Sunday, 21 August 2011

Pontigny 1





(Click to enlarge)

I discovered the Abbey of Pontigny while towing our caravan from Troyes to Auxerre. Fortunately there is a large car park on the opposite side of the road in the village and so I was able to pull over and explore. And what a discovery! The second daughter house of Citeaux having associations with St Bernard and St Stephen Harding, it was also visited by St Thomas Becket and also St Edmund of Abingdon - also Archbishop of Canterbury. St Edmund is buried there, his relics having been hidden in a place of safety when the Huguenots were attacking during the Wars of Religion and apparently overlooked during the French Revolution.
Another famous Archbishop of Canterbury who visited was Cardinal Stephen Langton- author of the Veni Sancte Spiritus sequence, who features in Magna Carta and is also credited with having divided the books of the Bible into chapters. On a signboard recording important visitors in the monastic buildings he is listed as "Blessed" - which surprised me.
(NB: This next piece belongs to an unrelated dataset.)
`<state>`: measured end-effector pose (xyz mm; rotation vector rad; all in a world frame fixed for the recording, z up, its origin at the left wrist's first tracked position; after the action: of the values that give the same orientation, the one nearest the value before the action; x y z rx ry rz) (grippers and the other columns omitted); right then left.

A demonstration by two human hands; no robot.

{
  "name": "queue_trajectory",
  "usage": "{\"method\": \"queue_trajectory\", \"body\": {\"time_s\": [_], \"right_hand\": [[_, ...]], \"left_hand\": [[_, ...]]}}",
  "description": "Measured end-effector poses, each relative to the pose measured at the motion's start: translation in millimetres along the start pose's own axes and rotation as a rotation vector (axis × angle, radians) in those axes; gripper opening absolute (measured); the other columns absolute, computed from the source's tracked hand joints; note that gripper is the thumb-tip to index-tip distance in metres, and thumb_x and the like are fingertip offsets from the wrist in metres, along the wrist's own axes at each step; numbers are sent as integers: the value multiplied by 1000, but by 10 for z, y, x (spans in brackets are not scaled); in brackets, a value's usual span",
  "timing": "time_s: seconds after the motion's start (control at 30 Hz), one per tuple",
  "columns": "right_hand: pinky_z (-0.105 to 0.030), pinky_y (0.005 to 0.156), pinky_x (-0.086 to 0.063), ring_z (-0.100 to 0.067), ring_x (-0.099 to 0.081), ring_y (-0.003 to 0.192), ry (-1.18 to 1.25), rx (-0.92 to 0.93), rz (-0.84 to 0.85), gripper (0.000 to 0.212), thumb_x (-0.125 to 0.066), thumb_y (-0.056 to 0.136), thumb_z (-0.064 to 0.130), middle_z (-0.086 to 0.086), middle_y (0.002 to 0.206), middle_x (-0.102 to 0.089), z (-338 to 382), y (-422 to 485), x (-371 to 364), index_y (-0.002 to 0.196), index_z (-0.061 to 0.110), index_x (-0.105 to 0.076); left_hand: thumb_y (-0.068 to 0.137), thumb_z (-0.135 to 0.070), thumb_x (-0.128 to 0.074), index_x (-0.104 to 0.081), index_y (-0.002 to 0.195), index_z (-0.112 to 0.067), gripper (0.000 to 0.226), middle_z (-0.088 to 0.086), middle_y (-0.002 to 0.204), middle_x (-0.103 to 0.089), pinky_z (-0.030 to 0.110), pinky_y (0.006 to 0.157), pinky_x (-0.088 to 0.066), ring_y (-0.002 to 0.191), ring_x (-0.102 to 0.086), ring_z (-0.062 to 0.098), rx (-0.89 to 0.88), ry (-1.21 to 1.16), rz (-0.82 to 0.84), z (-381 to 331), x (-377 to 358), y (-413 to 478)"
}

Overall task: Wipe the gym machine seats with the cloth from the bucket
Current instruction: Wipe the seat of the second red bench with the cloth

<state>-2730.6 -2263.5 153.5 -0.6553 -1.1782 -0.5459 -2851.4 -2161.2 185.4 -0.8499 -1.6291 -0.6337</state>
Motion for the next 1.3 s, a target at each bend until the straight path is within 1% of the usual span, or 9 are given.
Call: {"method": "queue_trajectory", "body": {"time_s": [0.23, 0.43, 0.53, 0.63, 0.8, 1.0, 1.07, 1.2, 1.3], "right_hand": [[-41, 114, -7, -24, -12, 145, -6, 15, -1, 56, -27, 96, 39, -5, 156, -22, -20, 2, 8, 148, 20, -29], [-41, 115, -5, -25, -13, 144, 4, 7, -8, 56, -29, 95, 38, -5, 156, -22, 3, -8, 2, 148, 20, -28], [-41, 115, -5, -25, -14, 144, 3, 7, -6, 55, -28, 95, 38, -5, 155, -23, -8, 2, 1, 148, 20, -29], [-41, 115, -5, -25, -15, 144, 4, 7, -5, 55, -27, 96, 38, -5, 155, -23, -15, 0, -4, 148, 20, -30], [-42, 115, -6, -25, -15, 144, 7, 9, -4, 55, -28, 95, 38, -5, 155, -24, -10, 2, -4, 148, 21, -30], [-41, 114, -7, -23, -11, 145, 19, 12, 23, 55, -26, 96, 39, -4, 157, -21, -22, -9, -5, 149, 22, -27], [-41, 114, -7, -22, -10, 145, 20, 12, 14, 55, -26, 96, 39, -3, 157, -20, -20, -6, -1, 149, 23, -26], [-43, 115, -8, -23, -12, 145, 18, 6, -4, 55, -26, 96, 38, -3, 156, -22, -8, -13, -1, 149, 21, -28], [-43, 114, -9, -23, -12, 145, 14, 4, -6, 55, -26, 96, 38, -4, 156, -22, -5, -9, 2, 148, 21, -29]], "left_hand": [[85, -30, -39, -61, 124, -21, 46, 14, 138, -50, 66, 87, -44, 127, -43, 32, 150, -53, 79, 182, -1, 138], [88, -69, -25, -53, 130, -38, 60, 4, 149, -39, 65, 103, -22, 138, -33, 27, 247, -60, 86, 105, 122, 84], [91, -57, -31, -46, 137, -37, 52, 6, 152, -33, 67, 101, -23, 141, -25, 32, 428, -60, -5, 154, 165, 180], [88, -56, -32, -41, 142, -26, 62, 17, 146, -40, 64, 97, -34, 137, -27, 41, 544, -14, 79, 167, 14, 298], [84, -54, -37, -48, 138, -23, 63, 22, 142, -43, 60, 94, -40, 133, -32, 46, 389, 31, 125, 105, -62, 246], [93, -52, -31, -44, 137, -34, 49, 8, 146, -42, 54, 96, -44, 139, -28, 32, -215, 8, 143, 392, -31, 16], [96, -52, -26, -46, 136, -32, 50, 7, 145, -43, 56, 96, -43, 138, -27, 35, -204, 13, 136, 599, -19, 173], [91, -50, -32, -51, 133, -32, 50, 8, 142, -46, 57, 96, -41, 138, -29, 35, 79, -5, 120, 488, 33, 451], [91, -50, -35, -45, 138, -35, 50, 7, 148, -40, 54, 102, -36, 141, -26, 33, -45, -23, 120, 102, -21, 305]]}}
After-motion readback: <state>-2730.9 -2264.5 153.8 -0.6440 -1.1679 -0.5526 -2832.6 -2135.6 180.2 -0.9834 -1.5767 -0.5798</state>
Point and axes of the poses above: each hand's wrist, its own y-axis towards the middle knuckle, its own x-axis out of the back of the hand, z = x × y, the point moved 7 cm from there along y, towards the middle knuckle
I had no idea that he had been beatified.
The Cistercians are long since departed. In the Refectory there was an exhibition about a period when the abbey was in lay ownership who hosted conferences for pretentious intellectuals- of which France has a fine tradition. The church itself is a fine gothic building with a seventeenth century stalls and screen. It has a slight air of musty decay and, as with so many historic French churches, a rather poor looking modern altar.